PRANK1 HOW TO LOSE A CAR?????
So one half of dumb n dumber has loaned out a courtesy car and forgot who he loaned it out to and its been missing for three weeks and the boss doesn,t know but the bashster does .
I have the same car in the same colour red with a massive smashed up front end so i decide to make some false plates and stick them on over the ones on the car.
He will probably find the car Monday see it smashed up and shit hi,self i am soooo evil.
PRANK2 SEXUAL HARRASSMENT
So we have a couple of walkie talkies i decided to hide one in the mens toilets and waited for the cleaning lady a fragile thing in her 40,s to clean them on Friday morning.She entered the toilets and i relayed the message from my office to the unsuspecting lady.

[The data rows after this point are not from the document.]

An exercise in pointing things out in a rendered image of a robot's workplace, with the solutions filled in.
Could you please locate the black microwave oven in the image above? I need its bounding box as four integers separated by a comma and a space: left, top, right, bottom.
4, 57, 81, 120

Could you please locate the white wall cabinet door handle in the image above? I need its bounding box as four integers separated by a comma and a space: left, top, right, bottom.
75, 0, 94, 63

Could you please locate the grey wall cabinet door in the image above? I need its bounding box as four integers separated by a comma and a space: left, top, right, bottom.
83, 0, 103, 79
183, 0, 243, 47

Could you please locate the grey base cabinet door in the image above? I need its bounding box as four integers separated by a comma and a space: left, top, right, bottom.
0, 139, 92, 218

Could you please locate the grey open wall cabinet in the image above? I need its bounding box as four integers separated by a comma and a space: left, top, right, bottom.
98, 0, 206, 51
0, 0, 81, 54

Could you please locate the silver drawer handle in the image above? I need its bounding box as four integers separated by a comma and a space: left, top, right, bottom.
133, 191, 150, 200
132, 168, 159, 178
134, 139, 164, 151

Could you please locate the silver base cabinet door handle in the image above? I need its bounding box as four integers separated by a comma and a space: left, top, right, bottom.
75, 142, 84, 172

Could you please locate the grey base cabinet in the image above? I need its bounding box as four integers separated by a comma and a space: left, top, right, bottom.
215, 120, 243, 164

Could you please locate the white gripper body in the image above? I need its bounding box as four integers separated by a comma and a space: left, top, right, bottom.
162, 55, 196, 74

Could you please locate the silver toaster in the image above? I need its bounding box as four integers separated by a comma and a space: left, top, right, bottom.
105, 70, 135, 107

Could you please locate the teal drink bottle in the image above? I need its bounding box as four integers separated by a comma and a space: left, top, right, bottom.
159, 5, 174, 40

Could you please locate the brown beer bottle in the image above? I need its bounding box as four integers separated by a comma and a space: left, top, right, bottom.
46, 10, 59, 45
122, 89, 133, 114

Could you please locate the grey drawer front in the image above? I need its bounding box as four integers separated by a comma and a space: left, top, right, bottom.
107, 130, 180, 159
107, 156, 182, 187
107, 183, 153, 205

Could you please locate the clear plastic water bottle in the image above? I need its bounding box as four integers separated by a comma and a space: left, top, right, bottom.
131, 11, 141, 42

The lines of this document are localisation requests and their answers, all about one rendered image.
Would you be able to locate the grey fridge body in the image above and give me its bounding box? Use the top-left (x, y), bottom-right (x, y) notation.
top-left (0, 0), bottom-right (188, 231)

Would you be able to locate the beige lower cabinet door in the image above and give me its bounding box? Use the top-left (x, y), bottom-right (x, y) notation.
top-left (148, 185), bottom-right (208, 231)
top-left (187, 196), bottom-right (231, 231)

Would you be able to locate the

I can see cleaning the toilets when you are hoping to catch a young bloke with his big cock hanging out!!.
God im so evil she came out beaming red shaking i guess it shock her up.

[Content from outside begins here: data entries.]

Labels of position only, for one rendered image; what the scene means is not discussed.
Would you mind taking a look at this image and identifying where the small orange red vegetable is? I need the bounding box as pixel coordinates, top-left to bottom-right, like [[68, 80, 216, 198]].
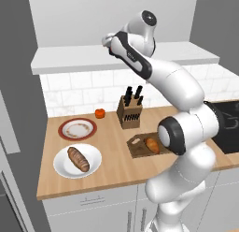
[[94, 108, 106, 120]]

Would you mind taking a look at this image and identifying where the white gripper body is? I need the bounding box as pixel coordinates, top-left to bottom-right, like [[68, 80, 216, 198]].
[[101, 32, 119, 56]]

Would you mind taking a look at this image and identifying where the wooden knife block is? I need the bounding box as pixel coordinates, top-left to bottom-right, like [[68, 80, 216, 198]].
[[116, 94, 145, 130]]

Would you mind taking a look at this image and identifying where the dark wooden cutting board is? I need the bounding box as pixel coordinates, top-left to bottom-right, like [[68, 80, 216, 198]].
[[126, 133, 174, 159]]

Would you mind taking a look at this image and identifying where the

So you see im back to my usual self i am also missing mr car stereo which is still at the repairers.I hate driving home with no music i have resorted to singing songs at the top of my voice to keep me occupied heres my songlist
closer-nine inch nails
word up-cameo
im comin up -pink
gion crazy-dave lee roth
Wow talking of singing chomps says i became SHIRLEY BASSEY in bed last night and sung diamonds are forever and goldfinger before dissing her for having a tattoo .Tattoos are vulgar darllling i said ha my fucking dreams get weirder.
I managed to see the new My Chemical Romance video which after the black parade video is a bit of a let down all that fire they should have torched the fuckers for it being so shit but i like the bit where the drummers leg sets on fire cool.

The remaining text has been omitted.